## What the exercise asks
Look through the listing for the string "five" and copy out every line that holds it.

## Supplied information
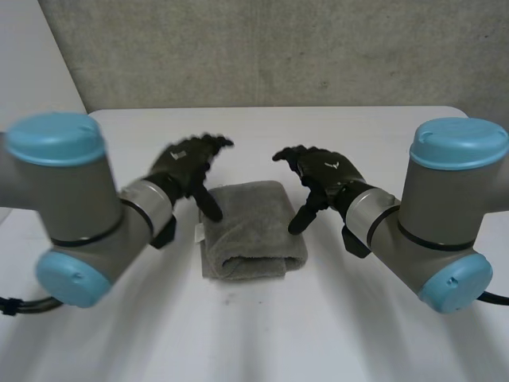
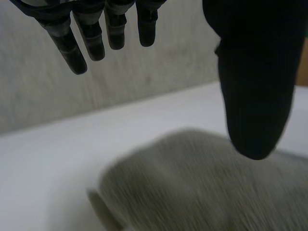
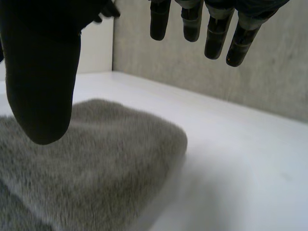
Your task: Fold the towel.
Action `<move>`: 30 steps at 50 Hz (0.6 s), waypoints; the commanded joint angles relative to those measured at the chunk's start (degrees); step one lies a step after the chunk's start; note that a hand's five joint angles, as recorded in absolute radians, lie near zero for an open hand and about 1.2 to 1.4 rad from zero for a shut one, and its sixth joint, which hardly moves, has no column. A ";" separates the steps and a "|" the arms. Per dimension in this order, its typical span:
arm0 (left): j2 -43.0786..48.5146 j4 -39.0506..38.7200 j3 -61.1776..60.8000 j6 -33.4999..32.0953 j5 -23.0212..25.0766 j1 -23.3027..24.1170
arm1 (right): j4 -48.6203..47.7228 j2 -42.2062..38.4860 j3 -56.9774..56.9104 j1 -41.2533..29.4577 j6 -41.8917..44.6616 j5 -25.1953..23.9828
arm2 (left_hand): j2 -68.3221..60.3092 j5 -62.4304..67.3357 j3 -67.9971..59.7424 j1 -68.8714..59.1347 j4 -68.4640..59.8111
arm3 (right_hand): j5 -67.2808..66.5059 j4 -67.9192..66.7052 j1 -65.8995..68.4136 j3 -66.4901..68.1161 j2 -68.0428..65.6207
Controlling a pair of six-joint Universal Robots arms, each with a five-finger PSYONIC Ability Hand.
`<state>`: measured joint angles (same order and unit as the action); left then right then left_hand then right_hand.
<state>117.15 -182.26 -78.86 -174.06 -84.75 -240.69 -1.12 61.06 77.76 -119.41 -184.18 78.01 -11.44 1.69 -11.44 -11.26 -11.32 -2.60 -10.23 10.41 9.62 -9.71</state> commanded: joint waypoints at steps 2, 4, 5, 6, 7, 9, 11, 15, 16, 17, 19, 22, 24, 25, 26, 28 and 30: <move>7.92 2.35 0.03 0.12 -7.70 1.89 | 5.77 -10.33 -7.79 -0.55 1.19 -0.57 | -1.97 1.72 -1.98 -2.15 -2.09 | 2.60 0.23 -0.41 0.38 -0.29; 8.01 2.35 -0.85 -0.14 -9.03 1.89 | 6.73 -12.09 -9.02 -0.73 1.71 -0.75 | -1.63 1.38 -1.64 -1.81 -1.76 | 2.60 0.23 -0.41 0.38 -0.29; 8.10 1.92 -1.90 -0.49 -9.82 1.80 | 7.70 -13.76 -10.34 -0.91 2.76 -0.84 | -1.63 1.38 -1.64 -1.81 -1.76 | 2.60 0.23 -0.41 0.38 -0.29; 8.18 1.48 -2.60 -0.50 -10.26 1.71 | 7.71 -13.77 -10.35 -0.91 2.77 -0.84 | -1.63 1.38 -1.64 -1.81 -1.76 | 2.60 0.23 -0.41 0.38 -0.29; 8.18 1.47 -2.61 -0.50 -10.26 1.71 | 8.49 -15.25 -11.48 -1.17 4.34 -0.75 | -1.63 1.38 -1.64 -1.81 -1.76 | 2.60 0.23 -0.41 0.38 -0.29; 8.27 1.12 -3.23 -0.50 -10.35 1.71 | 8.85 -16.57 -12.54 -1.61 6.10 -0.40 | -1.30 1.04 -1.30 -1.48 -1.42 | 2.60 0.23 -0.41 0.38 -0.29; 8.27 0.77 -3.93 -0.50 -10.44 1.62 | 9.03 -17.29 -13.43 -2.14 8.05 -0.05 | -0.80 0.54 -0.80 -0.98 -0.92 | 2.60 0.23 -0.41 0.38 -0.29; 7.13 0.77 -4.11 -0.50 -10.26 1.54 | 9.11 -15.81 -14.22 -2.75 11.30 -0.05 | -0.12 -0.13 -0.12 -0.30 -0.24 | 2.60 0.23 -0.41 0.38 -0.29; 5.74 0.77 -3.93 -0.50 -10.18 1.54 | 9.11 -13.36 -14.04 -2.75 11.13 -0.14 | 0.21 -0.47 0.21 0.03 0.09 | 2.60 0.23 -0.41 0.38 -0.29; 3.55 0.77 -3.84 -0.50 -10.17 1.54 | 9.11 -13.34 -14.04 -2.75 11.12 -0.14 | 0.38 -0.64 0.38 0.20 0.26 | 2.60 0.23 -0.41 0.38 -0.29; 1.18 0.77 -3.67 -0.50 -10.09 1.54 | 8.15 -6.60 -12.73 -1.96 10.34 -0.23 | 0.55 -0.80 0.55 0.37 0.43 | 2.60 0.23 -0.41 0.38 -0.29; -3.74 0.77 -2.88 -0.50 -10.09 1.36 | 7.27 -3.23 -12.02 -1.17 10.16 0.04 | 0.89 -1.14 0.88 0.71 0.76 | 2.60 0.23 -0.41 0.38 -0.29; -6.38 0.77 -2.27 -0.50 -10.09 1.27 | 3.77 3.85 -9.48 1.71 9.81 1.35 | 0.89 -1.14 0.88 0.71 0.77 | 2.60 0.23 -0.41 0.38 -0.29; -9.36 0.86 -1.74 -0.50 -10.09 1.10 | 3.75 3.89 -9.47 1.73 9.81 1.36 | 0.89 -1.14 0.88 0.71 0.77 | 2.60 0.23 -0.41 0.38 -0.29; -9.39 0.86 -1.73 -0.50 -10.09 1.10 | 2.10 7.46 -7.99 2.95 9.37 2.92 | 0.89 -1.14 0.88 0.71 0.77 | 2.60 0.23 -0.41 0.38 -0.29; -14.64 1.21 -0.51 -0.58 -10.09 -0.04 | 0.68 10.83 -6.57 3.93 9.19 4.96 | 1.06 -1.31 1.05 0.88 0.93 | 2.60 0.23 -0.41 0.38 -0.29; -16.67 1.30 -0.24 -0.58 -10.09 -1.26 | -0.38 15.65 -4.30 5.59 9.45 8.98 | 1.06 -1.31 1.05 0.88 0.93 | 2.60 0.23 -0.41 0.38 -0.29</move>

## Expected output
Action `<move>`: 30 steps at 50 Hz (0.6 s), waypoints; the commanded joint angles relative to those measured at the chunk's start (degrees); step one lies a step after the chunk's start; note that a hand's five joint angles, as recorded in absolute radians, lie near zero for an open hand and about 1.2 to 1.4 rad from zero for a shut one, and its sixth joint, which hardly moves, has no column. A ";" separates the steps and a "|" the arms. Per dimension in this order, its typical span:
Controlling a pair of six-joint Universal Robots arms, each with a five-finger PSYONIC Ability Hand.

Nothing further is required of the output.